▶ **WORK TO COMPLETE**
Only the lines of the data below from the one with "Please identify where the orange" through the one with "Please identify where the clear" are wanted. Repeat them exactly.

▶ **Dataset items**
--------------------------------------------------
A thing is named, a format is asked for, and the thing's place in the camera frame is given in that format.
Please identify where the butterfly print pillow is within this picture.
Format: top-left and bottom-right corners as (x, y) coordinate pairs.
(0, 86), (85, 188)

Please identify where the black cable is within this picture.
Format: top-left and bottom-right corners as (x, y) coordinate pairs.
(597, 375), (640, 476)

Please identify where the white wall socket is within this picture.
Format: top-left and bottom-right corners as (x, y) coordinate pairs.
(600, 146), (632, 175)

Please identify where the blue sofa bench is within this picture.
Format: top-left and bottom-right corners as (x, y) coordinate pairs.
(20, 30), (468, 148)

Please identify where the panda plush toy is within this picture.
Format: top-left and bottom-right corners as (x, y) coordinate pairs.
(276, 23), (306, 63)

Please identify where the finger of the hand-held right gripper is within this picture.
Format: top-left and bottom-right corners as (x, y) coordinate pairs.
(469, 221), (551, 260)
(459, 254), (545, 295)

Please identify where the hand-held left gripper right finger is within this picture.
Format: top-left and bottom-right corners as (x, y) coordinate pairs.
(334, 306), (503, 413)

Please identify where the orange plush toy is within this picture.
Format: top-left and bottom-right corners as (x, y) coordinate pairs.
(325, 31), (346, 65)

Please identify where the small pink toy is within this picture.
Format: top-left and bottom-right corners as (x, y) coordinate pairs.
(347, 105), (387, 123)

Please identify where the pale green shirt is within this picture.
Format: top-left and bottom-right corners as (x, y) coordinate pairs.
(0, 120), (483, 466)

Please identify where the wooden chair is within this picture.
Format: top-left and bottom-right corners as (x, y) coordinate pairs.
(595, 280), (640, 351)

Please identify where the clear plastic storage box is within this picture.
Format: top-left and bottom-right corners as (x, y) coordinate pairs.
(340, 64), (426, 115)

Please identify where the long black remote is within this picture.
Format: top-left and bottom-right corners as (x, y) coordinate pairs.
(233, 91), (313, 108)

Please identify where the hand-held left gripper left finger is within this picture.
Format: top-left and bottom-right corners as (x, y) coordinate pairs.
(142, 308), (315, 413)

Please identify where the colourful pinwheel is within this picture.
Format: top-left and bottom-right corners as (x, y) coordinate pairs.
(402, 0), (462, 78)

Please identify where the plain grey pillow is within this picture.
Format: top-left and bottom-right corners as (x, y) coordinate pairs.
--------------------------------------------------
▶ **REPLY**
Please identify where the orange plush toy is within this picture.
Format: top-left and bottom-right corners as (x, y) coordinate pairs.
(325, 31), (346, 65)

Please identify where the small pink toy is within this picture.
Format: top-left and bottom-right corners as (x, y) coordinate pairs.
(347, 105), (387, 123)

Please identify where the pale green shirt is within this picture.
Format: top-left and bottom-right corners as (x, y) coordinate pairs.
(0, 120), (483, 466)

Please identify where the wooden chair is within this picture.
Format: top-left and bottom-right corners as (x, y) coordinate pairs.
(595, 280), (640, 351)

Please identify where the clear plastic storage box is within this picture.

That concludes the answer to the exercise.